[[ Records shown open ]]
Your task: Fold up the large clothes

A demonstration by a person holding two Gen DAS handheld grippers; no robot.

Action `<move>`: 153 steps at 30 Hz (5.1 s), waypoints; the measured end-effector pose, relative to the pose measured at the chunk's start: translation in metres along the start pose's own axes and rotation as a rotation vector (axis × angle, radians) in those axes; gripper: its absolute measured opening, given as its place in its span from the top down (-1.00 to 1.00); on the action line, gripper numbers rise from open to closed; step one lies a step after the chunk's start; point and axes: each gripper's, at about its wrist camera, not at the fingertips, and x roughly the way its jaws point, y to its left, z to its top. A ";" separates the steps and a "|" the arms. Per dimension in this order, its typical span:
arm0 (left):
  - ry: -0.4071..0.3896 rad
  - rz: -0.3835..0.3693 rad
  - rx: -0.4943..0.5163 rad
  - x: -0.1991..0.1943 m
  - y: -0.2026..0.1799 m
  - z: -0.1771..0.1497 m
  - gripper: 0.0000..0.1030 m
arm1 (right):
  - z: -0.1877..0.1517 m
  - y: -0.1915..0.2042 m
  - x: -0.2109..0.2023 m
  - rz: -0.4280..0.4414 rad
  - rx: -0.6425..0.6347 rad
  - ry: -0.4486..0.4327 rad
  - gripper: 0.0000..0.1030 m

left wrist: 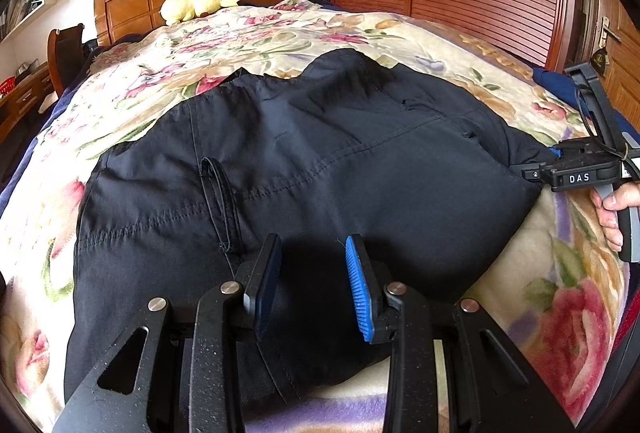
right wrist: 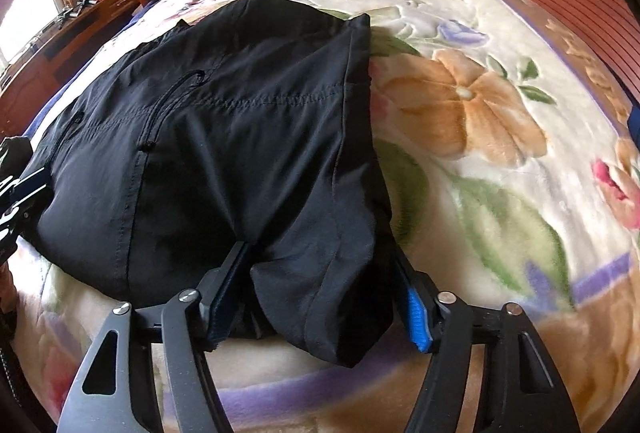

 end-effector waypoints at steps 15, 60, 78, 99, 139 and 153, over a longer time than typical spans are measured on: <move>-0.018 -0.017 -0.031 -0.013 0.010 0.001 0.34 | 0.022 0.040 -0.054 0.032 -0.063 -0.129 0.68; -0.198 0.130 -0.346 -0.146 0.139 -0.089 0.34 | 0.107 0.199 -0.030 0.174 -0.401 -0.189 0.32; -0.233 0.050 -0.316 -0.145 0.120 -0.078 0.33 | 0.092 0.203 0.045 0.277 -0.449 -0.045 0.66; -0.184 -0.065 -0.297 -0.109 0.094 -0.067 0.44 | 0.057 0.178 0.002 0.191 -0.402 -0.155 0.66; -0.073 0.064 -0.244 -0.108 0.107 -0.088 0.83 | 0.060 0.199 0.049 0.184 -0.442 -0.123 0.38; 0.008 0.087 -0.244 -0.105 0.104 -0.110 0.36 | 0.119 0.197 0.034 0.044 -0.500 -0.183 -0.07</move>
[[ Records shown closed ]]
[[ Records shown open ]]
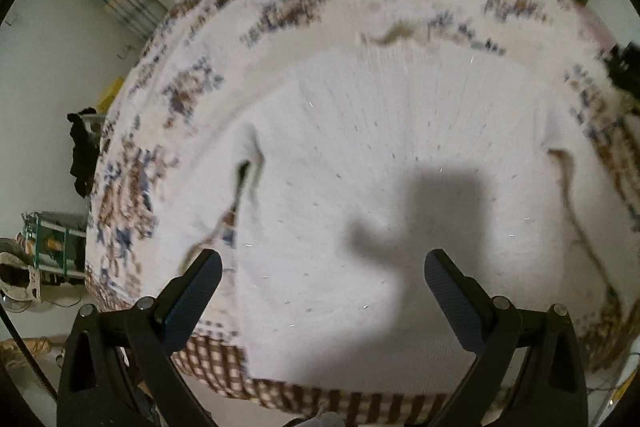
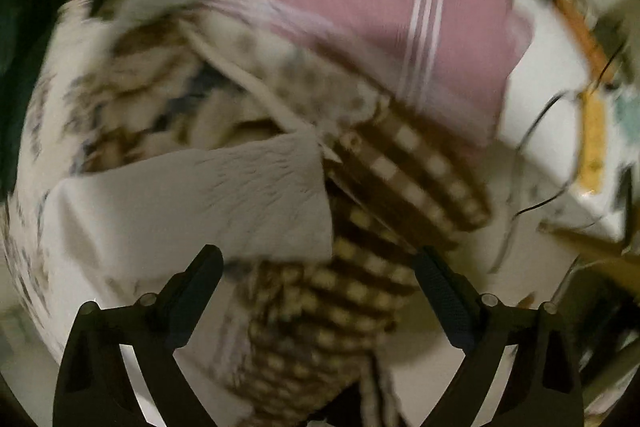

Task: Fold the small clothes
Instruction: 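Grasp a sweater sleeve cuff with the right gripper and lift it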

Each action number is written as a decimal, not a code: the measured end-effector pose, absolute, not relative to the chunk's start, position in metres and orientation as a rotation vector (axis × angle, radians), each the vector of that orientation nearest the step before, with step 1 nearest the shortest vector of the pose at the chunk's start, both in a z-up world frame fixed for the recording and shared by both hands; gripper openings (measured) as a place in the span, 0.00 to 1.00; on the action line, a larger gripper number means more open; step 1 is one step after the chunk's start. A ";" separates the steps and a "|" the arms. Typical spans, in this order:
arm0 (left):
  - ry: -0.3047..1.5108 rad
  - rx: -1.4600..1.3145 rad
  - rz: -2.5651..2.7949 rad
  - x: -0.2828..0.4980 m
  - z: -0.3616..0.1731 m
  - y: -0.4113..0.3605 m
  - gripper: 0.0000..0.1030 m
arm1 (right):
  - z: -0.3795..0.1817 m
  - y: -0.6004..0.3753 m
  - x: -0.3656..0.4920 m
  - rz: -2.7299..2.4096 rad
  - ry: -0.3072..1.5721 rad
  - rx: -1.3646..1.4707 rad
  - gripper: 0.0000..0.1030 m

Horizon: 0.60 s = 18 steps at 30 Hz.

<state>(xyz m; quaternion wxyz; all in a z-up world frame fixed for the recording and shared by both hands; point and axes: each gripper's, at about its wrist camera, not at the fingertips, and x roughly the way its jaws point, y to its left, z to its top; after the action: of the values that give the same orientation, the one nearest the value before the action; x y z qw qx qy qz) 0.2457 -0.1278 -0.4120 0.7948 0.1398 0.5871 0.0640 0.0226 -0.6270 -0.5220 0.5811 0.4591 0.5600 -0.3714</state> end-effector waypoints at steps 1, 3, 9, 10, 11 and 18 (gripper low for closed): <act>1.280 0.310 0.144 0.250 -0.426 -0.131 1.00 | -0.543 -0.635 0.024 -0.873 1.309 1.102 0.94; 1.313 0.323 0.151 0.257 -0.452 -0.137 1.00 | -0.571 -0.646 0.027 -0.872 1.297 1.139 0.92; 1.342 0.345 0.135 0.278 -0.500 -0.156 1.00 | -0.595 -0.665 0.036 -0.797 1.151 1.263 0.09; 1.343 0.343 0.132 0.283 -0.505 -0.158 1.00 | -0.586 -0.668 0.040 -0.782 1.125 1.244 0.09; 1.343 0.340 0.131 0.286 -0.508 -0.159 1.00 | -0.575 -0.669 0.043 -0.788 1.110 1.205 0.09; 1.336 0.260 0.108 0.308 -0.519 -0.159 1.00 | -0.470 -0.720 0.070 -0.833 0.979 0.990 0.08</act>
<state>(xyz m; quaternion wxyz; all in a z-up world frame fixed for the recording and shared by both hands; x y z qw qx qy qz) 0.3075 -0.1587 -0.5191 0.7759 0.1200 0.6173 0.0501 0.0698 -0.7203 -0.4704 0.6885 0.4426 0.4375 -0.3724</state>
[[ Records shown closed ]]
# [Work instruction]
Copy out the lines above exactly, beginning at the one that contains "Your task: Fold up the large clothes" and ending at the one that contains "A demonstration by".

# [Response to this exercise]
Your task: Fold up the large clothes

A demonstration by a person holding two Gen DAS handheld grippers; no robot.

The requested output has been given in full.